Static Site
LiteNode can render your app to plain HTML files — no server required to host them. You run a build script once, and the output is a folder of HTML, CSS, and JS files ready to deploy anywhere.
How it works
LiteNode's renderToFile(template, data, outputPath) method does the same thing as res.render() but writes the result to a file instead of sending it to a browser. You call it for each page and the _site/ directory fills up with the static equivalents.
Create the build script
This section provides an example of how to write a build script. The script will vary depending on the application's structure and the features being added.
Create functions/build.js:
import { app, marked } from "./initialize.js"
import { buildMenu } from "./buildMenu.js"
import { cp, mkdir, rm } from "node:fs/promises"
// Parse everything once
const index = app.parseMarkdownFile("index.md")
const pages = await app.parseMarkdownFileS("markdown")
const grouped = await app.groupByMarkdownProperty(
"markdown",
["metadata.category", "metadata.catIndex", "metadata.subcategory", "metadata.subCatIndex", "href"],
"metadata.category",
)
const mainMenu = buildMenu(grouped)
async function build() {
// Clean previous output
await rm("_site", { recursive: true, force: true })
// Create directories
await mkdir("_site/static", { recursive: true })
await mkdir("_site/tutorial", { recursive: true })
// Copy static assets
await cp("static", "_site/static", { recursive: true })
// Build each page
await buildHomepage()
await buildTutorialPages()
await build404()
console.log("✓ Built to _site/")
}
async function buildHomepage() {
const html_content = marked.parse(index.content)
const { title, description } = index.frontmatter
await app.renderToFile(
"layouts/index.html",
{ title, description, html_content, entryRoute: true },
"_site/index.html",
)
}
async function buildTutorialPages() {
for (const page of pages) {
const { href, title, description } = page.frontmatter
await mkdir(`_site/tutorial/${href}`, { recursive: true })
const html_content = marked.parse(page.content)

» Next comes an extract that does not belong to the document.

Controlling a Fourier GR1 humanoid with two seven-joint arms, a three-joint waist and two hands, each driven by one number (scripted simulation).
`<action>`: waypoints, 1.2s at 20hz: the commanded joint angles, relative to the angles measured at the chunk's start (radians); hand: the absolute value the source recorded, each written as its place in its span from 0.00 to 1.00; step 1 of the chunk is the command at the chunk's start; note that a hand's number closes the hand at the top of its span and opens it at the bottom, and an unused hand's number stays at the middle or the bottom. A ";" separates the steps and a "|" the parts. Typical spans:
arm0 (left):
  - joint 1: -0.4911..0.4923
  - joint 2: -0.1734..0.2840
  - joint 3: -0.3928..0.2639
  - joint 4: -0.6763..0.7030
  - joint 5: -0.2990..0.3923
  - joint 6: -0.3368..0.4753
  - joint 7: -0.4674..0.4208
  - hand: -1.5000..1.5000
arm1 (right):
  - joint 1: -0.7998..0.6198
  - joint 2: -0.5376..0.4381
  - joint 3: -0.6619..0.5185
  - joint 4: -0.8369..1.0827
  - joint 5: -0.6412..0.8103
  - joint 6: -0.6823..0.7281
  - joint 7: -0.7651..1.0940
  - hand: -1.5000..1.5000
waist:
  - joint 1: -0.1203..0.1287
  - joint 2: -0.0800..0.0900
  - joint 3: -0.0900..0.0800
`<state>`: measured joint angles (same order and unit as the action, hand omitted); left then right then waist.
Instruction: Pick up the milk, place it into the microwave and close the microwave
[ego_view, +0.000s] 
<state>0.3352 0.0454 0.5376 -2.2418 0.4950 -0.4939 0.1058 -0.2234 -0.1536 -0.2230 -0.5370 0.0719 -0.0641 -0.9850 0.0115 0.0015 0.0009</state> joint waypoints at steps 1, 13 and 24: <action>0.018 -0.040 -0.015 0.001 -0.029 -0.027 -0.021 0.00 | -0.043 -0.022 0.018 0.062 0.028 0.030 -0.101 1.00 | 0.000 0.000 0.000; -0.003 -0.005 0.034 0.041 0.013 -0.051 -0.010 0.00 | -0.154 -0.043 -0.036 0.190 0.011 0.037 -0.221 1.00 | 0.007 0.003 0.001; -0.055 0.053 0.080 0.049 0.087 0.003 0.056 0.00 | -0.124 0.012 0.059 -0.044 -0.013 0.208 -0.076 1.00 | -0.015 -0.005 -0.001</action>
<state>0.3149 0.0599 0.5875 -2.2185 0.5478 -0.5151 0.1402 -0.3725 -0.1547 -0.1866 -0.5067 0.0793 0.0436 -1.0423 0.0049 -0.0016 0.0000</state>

const html_toc = app.generateTOC(html_content)
await app.renderToFile(
"layouts/index.html",
{ mainMenu, title, description, html_content, html_toc, tutorialRoute: true },
`_site/tutorial/${href}/index.html`,
)
}
}
async function build404() {
await app.renderToFile(
"layouts/index.html",
{ title: "Page Not Found", description: "Page not found.", notFoundRoute: true },
"_site/404.html",
)
}
await build()
Add the build script to package.json
"scripts": {
"build": "node functions/build.js"
}
Run the build:
npm run build
Output structure
_site/
├── index.html
├── 404.html
├── tutorial/
│ ├── installation/
│ │ └── index.html
│ ├── basic-usage/
│ │ └── index.html
│ └── ...
└── static/
└── css/
└── app.css
Each tutorial page gets its own directory so clean URLs work without a server rewriting them.
Preview locally
Install the Live Server extension in VS Code, right-click _site/index.html, and select Open with Live Server. Or use any static file server:
npx serve _site
Deploy
Any static hosting platform can serve the _site/ directory:
- Cloudflare Pages — connect your repo, set build command to
npm run build, output directory to_site - GitHub Pages — push
_site/to thegh-pagesbranch, or configure Pages to serve from it - Netlify — same as Cloudflare: build command
npm run build, publish directory_site - Vercel — set output directory to
_site - Surge —
npx surge _site
The build takes under a second for a project this size, so CI/CD pipelines on any of these platforms will feel instant.